Reproduce every line of the listing below exactly.

- _DATASET CONTENT_:
--------------------------------

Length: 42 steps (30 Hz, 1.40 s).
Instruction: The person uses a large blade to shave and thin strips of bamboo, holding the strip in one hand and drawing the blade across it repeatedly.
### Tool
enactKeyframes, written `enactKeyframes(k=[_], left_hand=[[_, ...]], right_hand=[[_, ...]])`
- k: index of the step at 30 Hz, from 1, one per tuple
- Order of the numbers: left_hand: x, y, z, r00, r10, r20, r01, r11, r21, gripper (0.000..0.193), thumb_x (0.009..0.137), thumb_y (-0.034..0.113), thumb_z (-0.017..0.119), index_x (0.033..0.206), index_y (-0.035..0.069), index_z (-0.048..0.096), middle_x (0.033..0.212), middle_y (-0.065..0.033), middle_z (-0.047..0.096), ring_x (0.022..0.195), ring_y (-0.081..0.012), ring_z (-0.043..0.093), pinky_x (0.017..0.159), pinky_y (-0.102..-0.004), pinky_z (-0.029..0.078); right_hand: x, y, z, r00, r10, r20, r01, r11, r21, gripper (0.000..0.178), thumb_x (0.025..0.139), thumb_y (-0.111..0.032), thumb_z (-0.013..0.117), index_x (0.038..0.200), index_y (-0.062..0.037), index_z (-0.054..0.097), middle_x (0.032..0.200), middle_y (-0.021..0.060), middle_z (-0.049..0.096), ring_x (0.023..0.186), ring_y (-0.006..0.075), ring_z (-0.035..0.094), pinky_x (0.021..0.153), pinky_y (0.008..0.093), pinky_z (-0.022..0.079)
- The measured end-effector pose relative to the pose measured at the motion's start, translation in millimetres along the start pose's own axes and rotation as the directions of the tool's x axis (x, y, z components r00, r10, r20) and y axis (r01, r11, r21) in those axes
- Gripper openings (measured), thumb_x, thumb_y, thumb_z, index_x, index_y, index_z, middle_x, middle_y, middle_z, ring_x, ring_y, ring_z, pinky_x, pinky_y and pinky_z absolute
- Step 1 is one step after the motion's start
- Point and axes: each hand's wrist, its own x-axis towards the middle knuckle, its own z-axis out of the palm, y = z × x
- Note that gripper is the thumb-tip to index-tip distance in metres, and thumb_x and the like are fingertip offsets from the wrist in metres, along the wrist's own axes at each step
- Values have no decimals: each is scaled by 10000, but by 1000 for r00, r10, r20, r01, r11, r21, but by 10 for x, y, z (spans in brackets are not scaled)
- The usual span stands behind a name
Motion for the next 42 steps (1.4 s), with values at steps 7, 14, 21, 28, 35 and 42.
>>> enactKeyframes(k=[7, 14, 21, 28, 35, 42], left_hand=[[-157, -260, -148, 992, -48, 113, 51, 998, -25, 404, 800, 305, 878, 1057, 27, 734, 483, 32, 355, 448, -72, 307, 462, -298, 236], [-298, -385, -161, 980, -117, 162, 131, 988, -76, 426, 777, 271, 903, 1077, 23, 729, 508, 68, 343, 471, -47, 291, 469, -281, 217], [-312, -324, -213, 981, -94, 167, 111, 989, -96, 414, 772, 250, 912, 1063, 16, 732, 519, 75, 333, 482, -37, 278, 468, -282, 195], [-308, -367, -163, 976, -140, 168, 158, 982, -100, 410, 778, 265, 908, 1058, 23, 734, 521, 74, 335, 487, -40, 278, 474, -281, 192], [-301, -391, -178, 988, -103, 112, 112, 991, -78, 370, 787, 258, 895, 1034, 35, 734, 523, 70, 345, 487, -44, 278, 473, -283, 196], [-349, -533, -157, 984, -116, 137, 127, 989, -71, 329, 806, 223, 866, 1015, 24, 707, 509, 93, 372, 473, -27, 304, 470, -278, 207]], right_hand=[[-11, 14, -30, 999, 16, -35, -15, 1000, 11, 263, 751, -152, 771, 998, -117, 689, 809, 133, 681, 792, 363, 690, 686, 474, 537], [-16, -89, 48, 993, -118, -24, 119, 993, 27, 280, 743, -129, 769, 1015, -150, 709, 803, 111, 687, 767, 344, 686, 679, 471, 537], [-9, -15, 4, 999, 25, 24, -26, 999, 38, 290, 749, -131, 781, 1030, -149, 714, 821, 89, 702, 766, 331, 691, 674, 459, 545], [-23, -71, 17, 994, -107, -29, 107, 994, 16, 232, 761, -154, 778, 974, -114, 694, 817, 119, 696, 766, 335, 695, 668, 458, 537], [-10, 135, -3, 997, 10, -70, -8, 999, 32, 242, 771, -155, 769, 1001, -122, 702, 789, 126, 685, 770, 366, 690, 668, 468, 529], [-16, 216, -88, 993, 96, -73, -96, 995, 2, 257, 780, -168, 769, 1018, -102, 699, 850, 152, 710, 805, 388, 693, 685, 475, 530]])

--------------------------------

- _ANSWER FOR THE TASK_:
Length: 42 steps (30 Hz, 1.40 s).
Instruction: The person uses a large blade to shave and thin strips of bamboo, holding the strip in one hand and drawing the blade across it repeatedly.
### Tool
enactKeyframes, written `enactKeyframes(k=[_], left_hand=[[_, ...]], right_hand=[[_, ...]])`
- k: index of the step at 30 Hz, from 1, one per tuple
- Order of the numbers: left_hand: x, y, z, r00, r10, r20, r01, r11, r21, gripper (0.000..0.193), thumb_x (0.009..0.137), thumb_y (-0.034..0.113), thumb_z (-0.017..0.119), index_x (0.033..0.206), index_y (-0.035..0.069), index_z (-0.048..0.096), middle_x (0.033..0.212), middle_y (-0.065..0.033), middle_z (-0.047..0.096), ring_x (0.022..0.195), ring_y (-0.081..0.012), ring_z (-0.043..0.093), pinky_x (0.017..0.159), pinky_y (-0.102..-0.004), pinky_z (-0.029..0.078); right_hand: x, y, z, r00, r10, r20, r01, r11, r21, gripper (0.000..0.178), thumb_x (0.025..0.139), thumb_y (-0.111..0.032), thumb_z (-0.013..0.117), index_x (0.038..0.200), index_y (-0.062..0.037), index_z (-0.054..0.097), middle_x (0.032..0.200), middle_y (-0.021..0.060), middle_z (-0.049..0.096), ring_x (0.023..0.186), ring_y (-0.006..0.075), ring_z (-0.035..0.094), pinky_x (0.021..0.153), pinky_y (0.008..0.093), pinky_z (-0.022..0.079)
- The measured end-effector pose relative to the pose measured at the motion's start, translation in millimetres along the start pose's own axes and rotation as the directions of the tool's x axis (x, y, z components r00, r10, r20) and y axis (r01, r11, r21) in those axes
- Gripper openings (measured), thumb_x, thumb_y, thumb_z, index_x, index_y, index_z, middle_x, middle_y, middle_z, ring_x, ring_y, ring_z, pinky_x, pinky_y and pinky_z absolute
- Step 1 is one step after the motion's start
- Point and axes: each hand's wrist, its own x-axis towards the middle knuckle, its own z-axis out of the palm, y = z × x
- Note that gripper is the thumb-tip to index-tip distance in metres, and thumb_x and the like are fingertip offsets from the wrist in metres, along the wrist's own axes at each step
- Values have no decimals: each is scaled by 10000, but by 1000 for r00, r10, r20, r01, r11, r21, but by 10 for x, y, z (spans in brackets are not scaled)
- The usual span stands behind a name
Motion for the next 42 steps (1.4 s), with values at steps 7, 14, 21, 28, 35 and 42.
>>> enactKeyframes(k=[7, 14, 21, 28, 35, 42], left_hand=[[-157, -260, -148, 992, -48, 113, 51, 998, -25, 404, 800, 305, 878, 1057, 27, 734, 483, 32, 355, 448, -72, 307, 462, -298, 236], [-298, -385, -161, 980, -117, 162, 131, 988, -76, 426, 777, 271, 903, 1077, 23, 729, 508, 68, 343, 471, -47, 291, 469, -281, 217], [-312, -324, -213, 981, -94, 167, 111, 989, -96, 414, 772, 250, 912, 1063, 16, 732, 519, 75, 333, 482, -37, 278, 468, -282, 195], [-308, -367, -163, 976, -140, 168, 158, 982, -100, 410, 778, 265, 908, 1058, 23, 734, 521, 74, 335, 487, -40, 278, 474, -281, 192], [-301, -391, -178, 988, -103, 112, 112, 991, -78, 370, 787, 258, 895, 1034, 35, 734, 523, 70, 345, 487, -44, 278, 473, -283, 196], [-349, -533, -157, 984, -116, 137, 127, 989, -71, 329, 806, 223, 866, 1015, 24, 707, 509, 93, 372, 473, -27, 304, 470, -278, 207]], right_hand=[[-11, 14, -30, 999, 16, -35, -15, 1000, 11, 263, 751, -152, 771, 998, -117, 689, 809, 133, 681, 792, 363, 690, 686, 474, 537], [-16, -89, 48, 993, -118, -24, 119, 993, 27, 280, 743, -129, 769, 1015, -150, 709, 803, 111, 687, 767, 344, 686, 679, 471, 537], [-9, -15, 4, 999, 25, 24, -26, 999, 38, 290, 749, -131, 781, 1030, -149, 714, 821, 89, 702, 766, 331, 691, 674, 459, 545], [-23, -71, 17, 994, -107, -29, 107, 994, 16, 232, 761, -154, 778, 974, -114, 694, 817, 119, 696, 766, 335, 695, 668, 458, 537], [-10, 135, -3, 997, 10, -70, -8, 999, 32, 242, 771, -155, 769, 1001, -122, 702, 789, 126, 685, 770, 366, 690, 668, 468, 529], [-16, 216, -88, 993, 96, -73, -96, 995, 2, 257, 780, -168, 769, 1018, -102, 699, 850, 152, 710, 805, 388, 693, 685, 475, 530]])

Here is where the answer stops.